Last year may have been a good year for health tech funding — but 2013 is shaping up to be even better.

The amount of funding put toward health tech companies in January was up 172 percent over the same time last year, according to StartUp Health Insights, the database run by New York-based StartUp Health Academy, Investors poured nearly $272 million into 47 deals, with the biggest deal topping $45 million.

Here is a graphical snapshot of some of the January highlights:

startuphealth-v2

Key takeaways:

  • About a third of the funding went to seed stage and A-round companies, and more incubators and strategic investors are moving in at the early rounds — not just venture capitalists, who traditionally invest early on.
  • The hottest sectors were data and analytics, mobile health and telehealth — all areas that are attracting attention as industry players look for ways to reduce costs, engage consumers and show outcomes.
  • The most active investor was the Merck Global Health Innovation Fund, which made three investments in January.
  • On average, Series D rounds are 154 percent larger than they were at the same time last year, which StartUp Health says is consistent with a recent trend of many venture capitalists in the sector taking less risk by investing at later stages.

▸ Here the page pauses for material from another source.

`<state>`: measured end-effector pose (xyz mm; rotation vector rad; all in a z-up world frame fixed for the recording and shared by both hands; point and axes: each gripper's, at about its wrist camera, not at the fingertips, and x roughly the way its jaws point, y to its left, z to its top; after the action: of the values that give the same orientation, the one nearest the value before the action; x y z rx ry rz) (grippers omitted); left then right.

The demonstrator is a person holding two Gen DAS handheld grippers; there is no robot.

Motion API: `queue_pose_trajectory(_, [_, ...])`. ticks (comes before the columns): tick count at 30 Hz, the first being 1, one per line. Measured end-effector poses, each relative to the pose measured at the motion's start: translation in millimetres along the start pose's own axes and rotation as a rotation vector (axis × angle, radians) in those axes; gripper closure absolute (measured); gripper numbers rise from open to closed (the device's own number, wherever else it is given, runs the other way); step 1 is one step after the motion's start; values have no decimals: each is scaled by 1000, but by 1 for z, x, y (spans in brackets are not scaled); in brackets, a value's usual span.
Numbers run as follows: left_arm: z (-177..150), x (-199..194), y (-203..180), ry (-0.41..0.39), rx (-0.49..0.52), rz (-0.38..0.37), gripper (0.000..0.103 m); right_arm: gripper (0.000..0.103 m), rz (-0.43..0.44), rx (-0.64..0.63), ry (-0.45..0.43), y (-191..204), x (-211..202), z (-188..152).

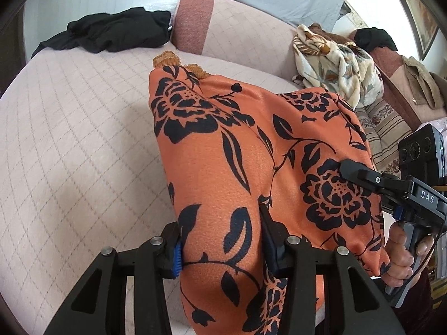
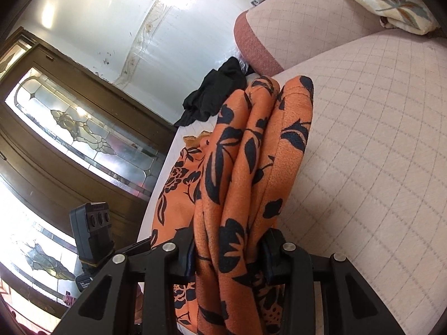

What new trends will we see in 2013? DNA laser printing and more sophisticated connected sensor technology, for example, are both just beginning to gain traction, saidUnity Stoakes, president and co-founder of StartUp Health. “One interesting thing to watch for will be the sources of funding for these early stage companies as capital shifts from life sciences and biotech to health tech and strategic investors become more active,” he said.